▸ What to produce
Copy every line of the data exactly, keeping out any picture.

▸ Dataset section
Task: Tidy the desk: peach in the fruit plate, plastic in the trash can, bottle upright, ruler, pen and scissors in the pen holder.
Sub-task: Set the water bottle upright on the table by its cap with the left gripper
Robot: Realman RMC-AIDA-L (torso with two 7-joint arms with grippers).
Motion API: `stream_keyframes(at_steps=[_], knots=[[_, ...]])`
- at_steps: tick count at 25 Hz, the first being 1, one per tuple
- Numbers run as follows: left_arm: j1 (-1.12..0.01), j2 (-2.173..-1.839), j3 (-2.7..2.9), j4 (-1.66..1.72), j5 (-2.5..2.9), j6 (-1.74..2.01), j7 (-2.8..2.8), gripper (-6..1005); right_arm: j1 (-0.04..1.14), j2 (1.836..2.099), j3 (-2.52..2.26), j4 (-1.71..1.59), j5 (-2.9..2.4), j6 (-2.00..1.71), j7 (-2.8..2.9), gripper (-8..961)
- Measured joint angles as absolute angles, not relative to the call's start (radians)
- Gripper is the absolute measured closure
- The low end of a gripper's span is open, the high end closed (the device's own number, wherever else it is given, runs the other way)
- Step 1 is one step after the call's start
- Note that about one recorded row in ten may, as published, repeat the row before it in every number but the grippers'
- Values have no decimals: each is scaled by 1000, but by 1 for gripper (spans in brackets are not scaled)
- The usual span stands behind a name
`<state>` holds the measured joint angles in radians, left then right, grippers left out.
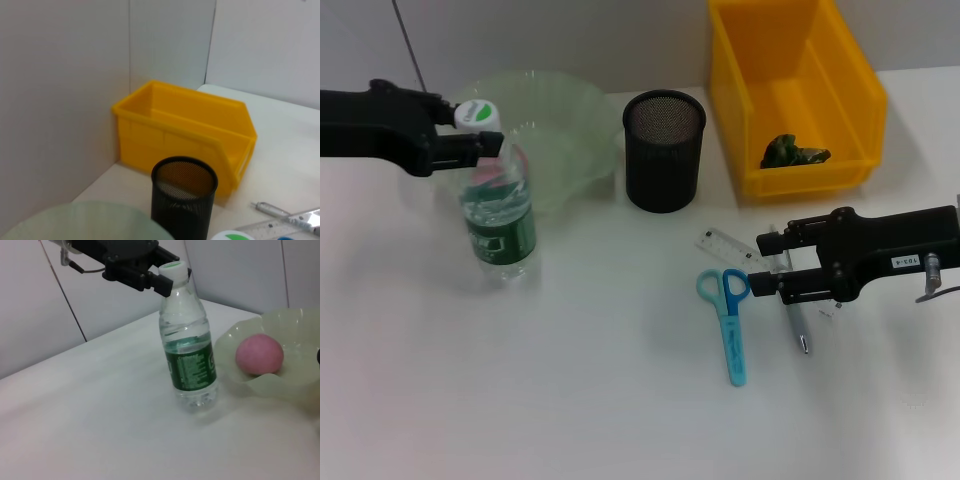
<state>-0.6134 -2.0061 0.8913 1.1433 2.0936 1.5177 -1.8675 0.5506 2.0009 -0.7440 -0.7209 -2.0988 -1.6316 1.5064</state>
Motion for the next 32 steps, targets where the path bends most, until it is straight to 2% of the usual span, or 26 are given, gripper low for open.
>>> stream_keyframes(at_steps=[9, 18, 32], knots=[[-589, -1979, 817, 1102, 2103, 1524, -1867, 564, 552, 2000, -744, -720, -2100, -1626, 1506, 323], [-564, -1969, 811, 1092, 2103, 1507, -1855, 564, 552, 2000, -744, -721, -2100, -1624, 1506, 323], [-553, -1999, 781, 1092, 2096, 1494, -1770, 565, 552, 2000, -744, -721, -2102, -1624, 1506, 323]])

▸ Written answer
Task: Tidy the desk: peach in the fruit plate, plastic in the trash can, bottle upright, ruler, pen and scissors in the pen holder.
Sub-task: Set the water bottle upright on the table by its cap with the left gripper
Robot: Realman RMC-AIDA-L (torso with two 7-joint arms with grippers).
Motion API: `stream_keyframes(at_steps=[_], knots=[[_, ...]])`
- at_steps: tick count at 25 Hz, the first being 1, one per tuple
- Numbers run as follows: left_arm: j1 (-1.12..0.01), j2 (-2.173..-1.839), j3 (-2.7..2.9), j4 (-1.66..1.72), j5 (-2.5..2.9), j6 (-1.74..2.01), j7 (-2.8..2.8), gripper (-6..1005); right_arm: j1 (-0.04..1.14), j2 (1.836..2.099), j3 (-2.52..2.26), j4 (-1.71..1.59), j5 (-2.9..2.4), j6 (-2.00..1.71), j7 (-2.8..2.9), gripper (-8..961)
- Measured joint angles as absolute angles, not relative to the call's start (radians)
- Gripper is the absolute measured closure
- The low end of a gripper's span is open, the high end closed (the device's own number, wherever else it is given, runs the other way)
- Step 1 is one step after the call's start
- Note that about one recorded row in ten may, as published, repeat the row before it in every number but the grippers'
- Values have no decimals: each is scaled by 1000, but by 1 for gripper (spans in brackets are not scaled)
- The usual span stands behind a name
`<state>` holds the measured joint angles in radians, left then right, grippers left out.
<state>-0.6134 -2.0061 0.8913 1.1433 2.0936 1.5177 -1.8675 0.5506 2.0009 -0.7440 -0.7209 -2.0988 -1.6316 1.5064</state>
Motion for the next 32 steps, targets where the path bends most, until it is straight to 2% of the usual span, or 26 are given, gripper low for open.
>>> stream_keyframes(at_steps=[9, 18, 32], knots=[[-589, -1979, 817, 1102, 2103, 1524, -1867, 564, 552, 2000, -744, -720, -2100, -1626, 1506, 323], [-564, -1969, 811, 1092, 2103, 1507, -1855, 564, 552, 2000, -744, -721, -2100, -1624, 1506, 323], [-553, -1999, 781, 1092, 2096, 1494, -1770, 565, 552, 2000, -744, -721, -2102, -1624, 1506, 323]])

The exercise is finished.